So although he says we’ve never had a fight and that he has never (yet—haha!) been truly mad at me, we have had a few “differences of opinion” (that’s what my husband calls them) during the course of our dating, engagement and marriage. Second marriage moment #30? The realization that life, and marriage, is full of challenges to overcome—but there is always a way around or through each one. You’ve just got to be willing to take that first step toward conquering it and don’t stop until you’ve beat it.

And just as there seems to be no shortage of things to conquer in life AND marriage, ”No matter how much cats fight, there always seem to be plenty of kittens.” (Abraham Lincoln) Never give up.

#26: The Learning Curve Extends

“Well, I screwed it up real good, didn’t I?” (Richard M. Nixon)

Statistics don’t favor second marriages. I never understood that–until I entered into one myself.  I learned a lot about what I assume must be the basis for such statistical pessimism.

I had never stopped to think about the fact that in remarriage, not only are you dealing with every usual marriage adjustment and challenge (like blending two lives, personalities, hobbies, interests, cultures, goals, expectations, finances, careers, challenges and everything else that goes along with marriage), but you are also dealing with two different previous families and their histories and experiences, two very different family cultures, all of the children of those families PLUS… former spouses.


Hard to comprehend what all of that means until it’s yours; until it happens to you. Lets just say that despite the marital bliss of your remarriage, it is a lot to deal with and occasionally can seem like more than you ever bargained for!

So what do you do?

Well, like every other aspect of the unexpected life, you deal with it. Laugh about some of it, work toward a happy ending, never give up, and of course, look on the bright side at every opportunity.

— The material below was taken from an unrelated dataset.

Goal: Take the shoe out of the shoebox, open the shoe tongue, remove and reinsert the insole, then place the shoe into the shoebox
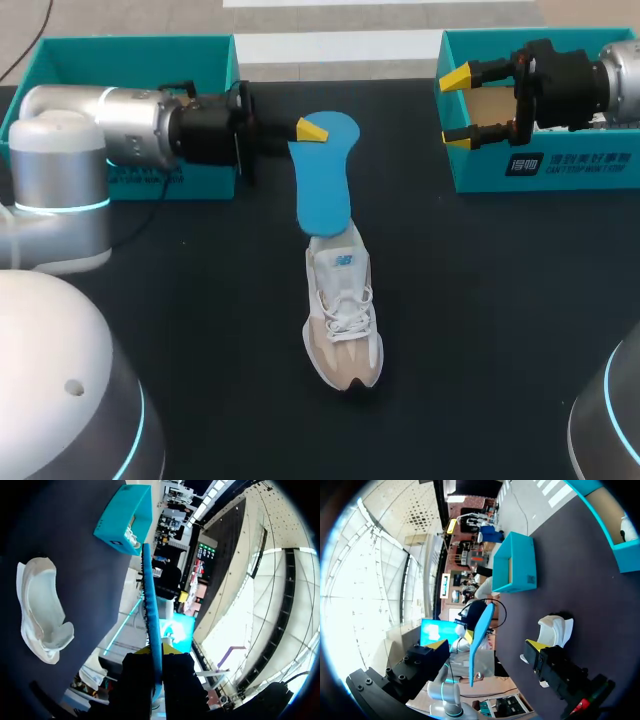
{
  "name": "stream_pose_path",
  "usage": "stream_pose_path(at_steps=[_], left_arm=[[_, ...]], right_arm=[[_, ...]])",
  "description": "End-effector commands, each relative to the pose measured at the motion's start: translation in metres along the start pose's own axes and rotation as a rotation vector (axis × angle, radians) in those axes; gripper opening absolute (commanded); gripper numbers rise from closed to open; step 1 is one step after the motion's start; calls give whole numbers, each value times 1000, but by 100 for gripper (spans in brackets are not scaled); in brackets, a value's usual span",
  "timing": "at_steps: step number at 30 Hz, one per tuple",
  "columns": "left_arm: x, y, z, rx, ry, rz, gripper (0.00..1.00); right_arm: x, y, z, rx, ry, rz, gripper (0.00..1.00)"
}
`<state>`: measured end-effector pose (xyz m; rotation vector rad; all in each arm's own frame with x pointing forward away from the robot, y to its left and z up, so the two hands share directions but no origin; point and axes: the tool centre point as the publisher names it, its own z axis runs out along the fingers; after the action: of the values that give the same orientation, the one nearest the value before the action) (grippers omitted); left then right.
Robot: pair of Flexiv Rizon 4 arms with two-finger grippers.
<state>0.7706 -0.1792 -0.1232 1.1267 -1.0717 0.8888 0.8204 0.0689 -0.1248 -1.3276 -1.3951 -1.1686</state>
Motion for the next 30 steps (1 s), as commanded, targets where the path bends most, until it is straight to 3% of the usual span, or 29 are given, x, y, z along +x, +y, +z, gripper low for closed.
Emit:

My husband is great at that. I remember the night we were discussing (and trying to laugh about) some things and he pointed out an unexpected bright spot: “Actually, we’re pretty lucky compared to other couples. We only have to deal with one former spouse. Can you imagine if we had to deal with two, and at the same time, in addition to everything else?” (I confess I never saw that one coming! While I am grateful prisons protect us from people who have chosen to break the laws of society, in 2009, I never imagined ANY “bright spot” to incarceration. But apparently, there is one! LOL.)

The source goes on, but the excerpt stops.